[Stored dataset items]
--- START ---

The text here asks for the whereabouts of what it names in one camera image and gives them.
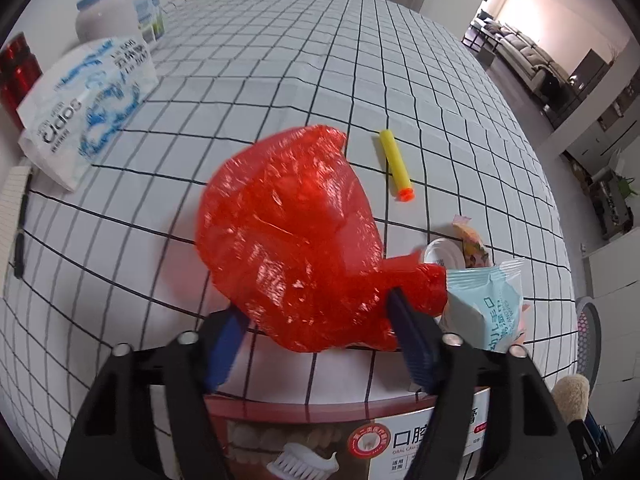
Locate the white checked tablecloth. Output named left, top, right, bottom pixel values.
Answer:
left=0, top=0, right=581, bottom=406

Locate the beige makeup brush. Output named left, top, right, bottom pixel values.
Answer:
left=552, top=374, right=601, bottom=480

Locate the yellow foam dart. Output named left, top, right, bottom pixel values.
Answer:
left=378, top=129, right=416, bottom=203

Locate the grey sofa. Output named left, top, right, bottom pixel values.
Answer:
left=475, top=10, right=571, bottom=96

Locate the toothpaste box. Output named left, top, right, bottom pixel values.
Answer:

--- END ---

#### EXERCISE
Above are the records; copy every one of them exactly and omit the images.

#### WRITTEN ANSWER
The text here asks for the whereabouts of what it names in one camera image and gives them.
Locate the white checked tablecloth. Output named left, top, right, bottom pixel values.
Answer:
left=0, top=0, right=581, bottom=406

Locate the beige makeup brush. Output named left, top, right, bottom pixel values.
Answer:
left=552, top=374, right=601, bottom=480

Locate the yellow foam dart. Output named left, top, right, bottom pixel values.
Answer:
left=378, top=129, right=416, bottom=203

Locate the grey sofa. Output named left, top, right, bottom pixel values.
Answer:
left=475, top=10, right=571, bottom=96

Locate the toothpaste box. Output named left, top, right, bottom pixel values.
Answer:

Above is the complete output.